Interactive Information Services Using World-Wide Web Hypertext - (next, previous section)

Conclusion

A fundamental and important aspect of the design of World-Wide Web is that information references (currently implemented as URLs) can just as easily refer to dynamically generated information as static files. Although most World-Wide Web servers today perform primarily as hypertext file servers, there is an increasing trend towards more dynamic information services, where custom documents are assembled and delivered to a user on request. The presentation markup and hypertext capabilities of HTML make it possible to present dynamically generated information in a way which is both functional and aesthetically pleasing. Authored hypertext documents can be combined with HTTP based interactive services to provide documentation that is well integrated with the application's user interface. Links to appropriate documentation can appear in dynamically generated pages, and static hypertext documents can include sample links which invoke queries or other services.

Acknowledgments

The map rendering software used by the PARC Map Viewer was derived from many sources, dating back to a world map browser created by Al Paeth for the Smalltalk-76 system in 1983, using data from the CIA World Data Bank map data.

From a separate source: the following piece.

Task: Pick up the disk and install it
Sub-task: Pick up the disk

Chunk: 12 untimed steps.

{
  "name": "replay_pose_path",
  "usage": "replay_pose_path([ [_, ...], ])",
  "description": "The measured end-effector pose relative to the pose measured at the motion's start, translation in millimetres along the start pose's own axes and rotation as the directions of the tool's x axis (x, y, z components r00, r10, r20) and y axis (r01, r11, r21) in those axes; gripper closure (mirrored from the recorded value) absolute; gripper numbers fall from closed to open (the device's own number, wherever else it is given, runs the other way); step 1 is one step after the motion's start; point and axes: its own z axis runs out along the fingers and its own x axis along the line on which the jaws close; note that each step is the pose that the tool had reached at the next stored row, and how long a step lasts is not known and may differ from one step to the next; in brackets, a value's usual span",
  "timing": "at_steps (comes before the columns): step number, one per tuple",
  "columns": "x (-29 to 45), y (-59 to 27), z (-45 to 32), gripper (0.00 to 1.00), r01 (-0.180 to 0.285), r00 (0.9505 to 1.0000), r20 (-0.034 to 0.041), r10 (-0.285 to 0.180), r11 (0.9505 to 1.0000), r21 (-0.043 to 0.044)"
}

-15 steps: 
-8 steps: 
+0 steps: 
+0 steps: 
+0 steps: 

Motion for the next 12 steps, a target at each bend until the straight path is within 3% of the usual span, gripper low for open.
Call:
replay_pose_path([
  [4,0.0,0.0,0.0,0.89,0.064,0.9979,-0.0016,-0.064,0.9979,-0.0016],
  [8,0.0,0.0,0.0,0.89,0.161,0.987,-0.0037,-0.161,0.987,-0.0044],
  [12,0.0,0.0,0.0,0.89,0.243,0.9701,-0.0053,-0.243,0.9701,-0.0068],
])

The author later ported and improved versions of this browser to the Smalltalk-80, Unix, SunView, and X Windows systems in 1989 to 1992. Brian Reid provided new map data and useful data conversion software in 1991. More detailed data for the United States was obtained from a U. S. Geological Survey CD-ROM in 1992.

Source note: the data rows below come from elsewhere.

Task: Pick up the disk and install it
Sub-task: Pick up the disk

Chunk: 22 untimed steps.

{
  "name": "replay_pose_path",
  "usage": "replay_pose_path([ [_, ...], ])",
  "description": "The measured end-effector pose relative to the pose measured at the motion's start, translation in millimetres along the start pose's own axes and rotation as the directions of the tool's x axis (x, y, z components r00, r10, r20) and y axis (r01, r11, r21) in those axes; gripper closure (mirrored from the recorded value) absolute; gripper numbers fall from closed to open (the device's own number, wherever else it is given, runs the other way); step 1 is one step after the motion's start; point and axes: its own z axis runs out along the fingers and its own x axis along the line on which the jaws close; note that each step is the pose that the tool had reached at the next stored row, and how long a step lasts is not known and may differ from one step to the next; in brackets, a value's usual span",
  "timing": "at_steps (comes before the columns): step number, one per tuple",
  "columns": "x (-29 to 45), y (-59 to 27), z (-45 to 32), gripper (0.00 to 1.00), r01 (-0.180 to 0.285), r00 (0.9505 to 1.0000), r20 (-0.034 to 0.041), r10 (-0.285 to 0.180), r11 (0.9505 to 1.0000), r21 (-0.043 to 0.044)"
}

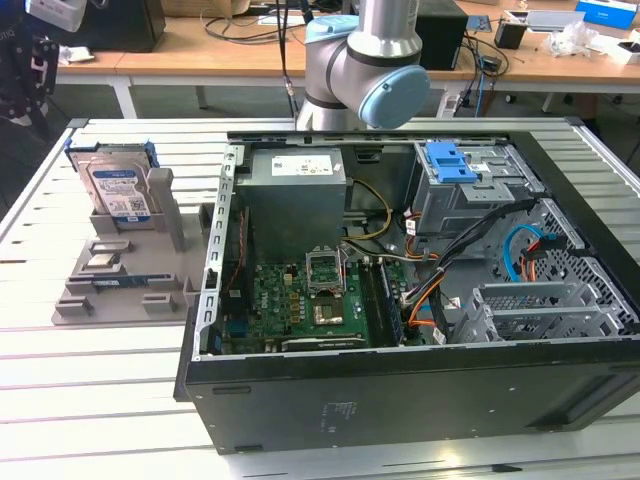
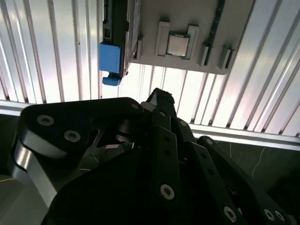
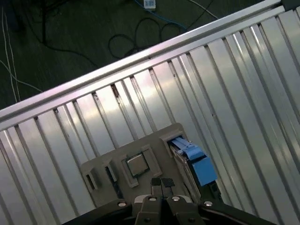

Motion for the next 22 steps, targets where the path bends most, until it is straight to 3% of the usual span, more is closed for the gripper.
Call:
replay_pose_path([
  [4,0.0,0.0,0.0,0.89,0.06,0.9982,-0.0014,-0.06,0.9982,-0.0016],
  [11,0.0,0.0,0.0,0.89,0.159,0.9873,-0.0035,-0.159,0.9873,-0.0043],
  [17,0.0,0.0,0.0,0.89,0.232,0.9726,-0.005,-0.232,0.9726,-0.0064],
  [22,0.0,0.0,0.0,0.89,0.293,0.956,-0.0061,-0.293,0.956,-0.0084],
])
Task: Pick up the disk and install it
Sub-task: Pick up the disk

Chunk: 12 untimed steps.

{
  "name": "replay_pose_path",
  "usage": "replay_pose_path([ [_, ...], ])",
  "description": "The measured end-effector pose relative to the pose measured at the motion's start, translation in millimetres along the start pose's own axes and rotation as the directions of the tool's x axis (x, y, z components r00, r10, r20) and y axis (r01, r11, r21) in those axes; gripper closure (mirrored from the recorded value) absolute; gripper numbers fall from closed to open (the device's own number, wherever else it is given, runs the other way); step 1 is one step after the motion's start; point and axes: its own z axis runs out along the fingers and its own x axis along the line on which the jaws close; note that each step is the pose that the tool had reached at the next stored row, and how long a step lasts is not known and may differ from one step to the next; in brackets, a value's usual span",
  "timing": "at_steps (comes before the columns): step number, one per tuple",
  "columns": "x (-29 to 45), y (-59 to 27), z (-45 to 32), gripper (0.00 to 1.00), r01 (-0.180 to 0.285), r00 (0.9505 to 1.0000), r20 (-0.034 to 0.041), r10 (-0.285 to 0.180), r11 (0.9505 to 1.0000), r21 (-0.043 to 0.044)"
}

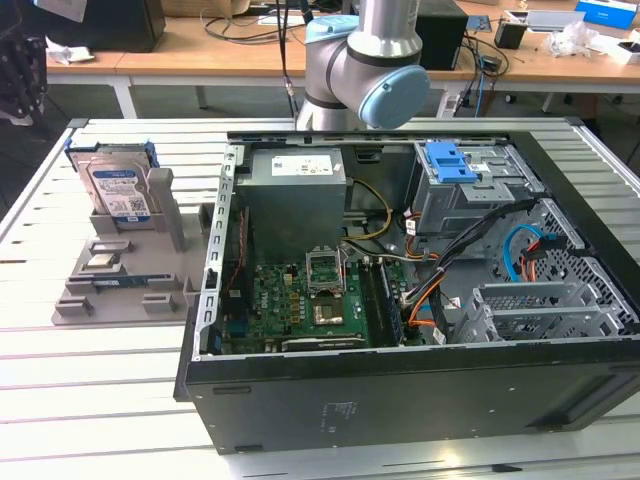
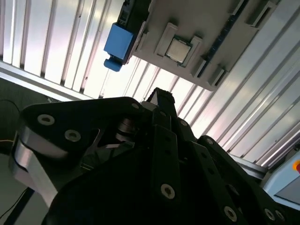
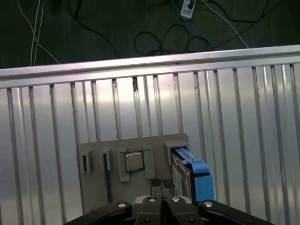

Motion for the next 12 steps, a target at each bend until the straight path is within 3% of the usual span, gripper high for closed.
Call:
replay_pose_path([
  [4,0.0,0.0,0.0,0.89,0.037,0.9993,-0.0009,-0.037,0.9993,-0.0009],
  [10,0.0,0.0,0.0,0.89,0.04,0.9992,-0.001,-0.04,0.9992,-0.001],
  [12,0.0,0.0,0.0,0.83,0.04,0.9992,-0.001,-0.04,0.9992,-0.001],
])
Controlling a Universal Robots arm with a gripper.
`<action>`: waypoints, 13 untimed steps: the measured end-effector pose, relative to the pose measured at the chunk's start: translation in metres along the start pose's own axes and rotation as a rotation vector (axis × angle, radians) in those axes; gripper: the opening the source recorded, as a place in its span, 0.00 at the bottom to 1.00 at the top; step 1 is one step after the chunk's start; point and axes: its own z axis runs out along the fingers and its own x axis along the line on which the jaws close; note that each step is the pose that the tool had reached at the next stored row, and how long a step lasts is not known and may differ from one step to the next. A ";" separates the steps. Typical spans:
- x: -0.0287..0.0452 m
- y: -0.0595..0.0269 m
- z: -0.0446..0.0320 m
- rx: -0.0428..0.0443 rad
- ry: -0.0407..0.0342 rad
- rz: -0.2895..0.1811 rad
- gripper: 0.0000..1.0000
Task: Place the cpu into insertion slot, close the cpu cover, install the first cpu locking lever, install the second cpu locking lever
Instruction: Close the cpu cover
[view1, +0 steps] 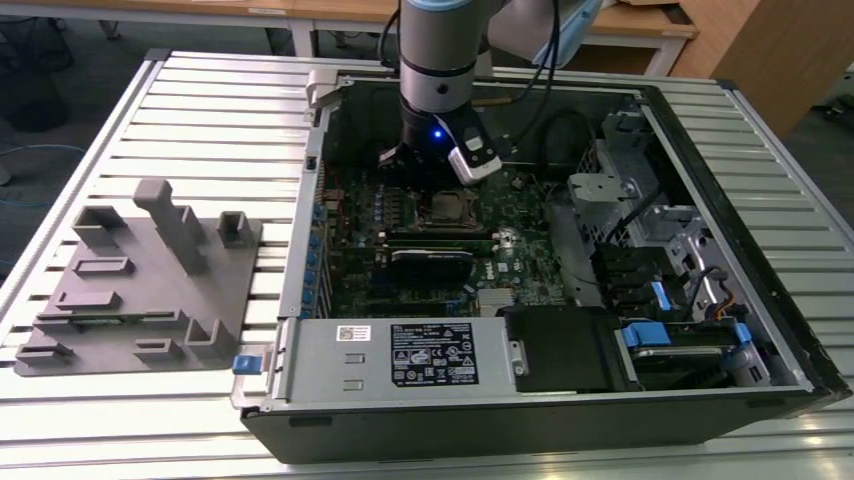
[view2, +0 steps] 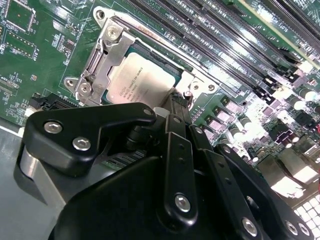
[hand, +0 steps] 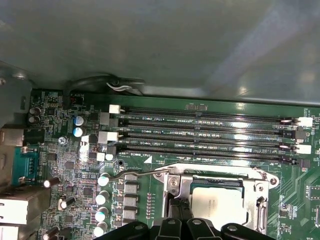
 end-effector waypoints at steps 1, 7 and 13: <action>-0.0001 0.0002 -0.0005 -0.0005 -0.0003 0.000 0.10; -0.0004 0.0004 -0.0077 -0.0010 -0.0007 0.000 0.10; -0.0006 0.0004 -0.0201 -0.0007 -0.0005 0.000 0.10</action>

Thanks to Dick Greenhouse for creating The Digital Tradition folk music database, to Dennis Cook, Susan Friedman and many others for contributing songs, and to the Philadelphia Folk Song Society.

Larry Masinter has helped me to explore applications of the Web ever since he first introduced me to Tim Berners-Lee and World-Wide Web in 1992.

Above all, thanks to Tim Berners-Lee for conceiving and implementing the original World-Wide Web system, and spending a month exchanging ideas with us at the Xerox Palo Alto Research Center during the summer of 1992.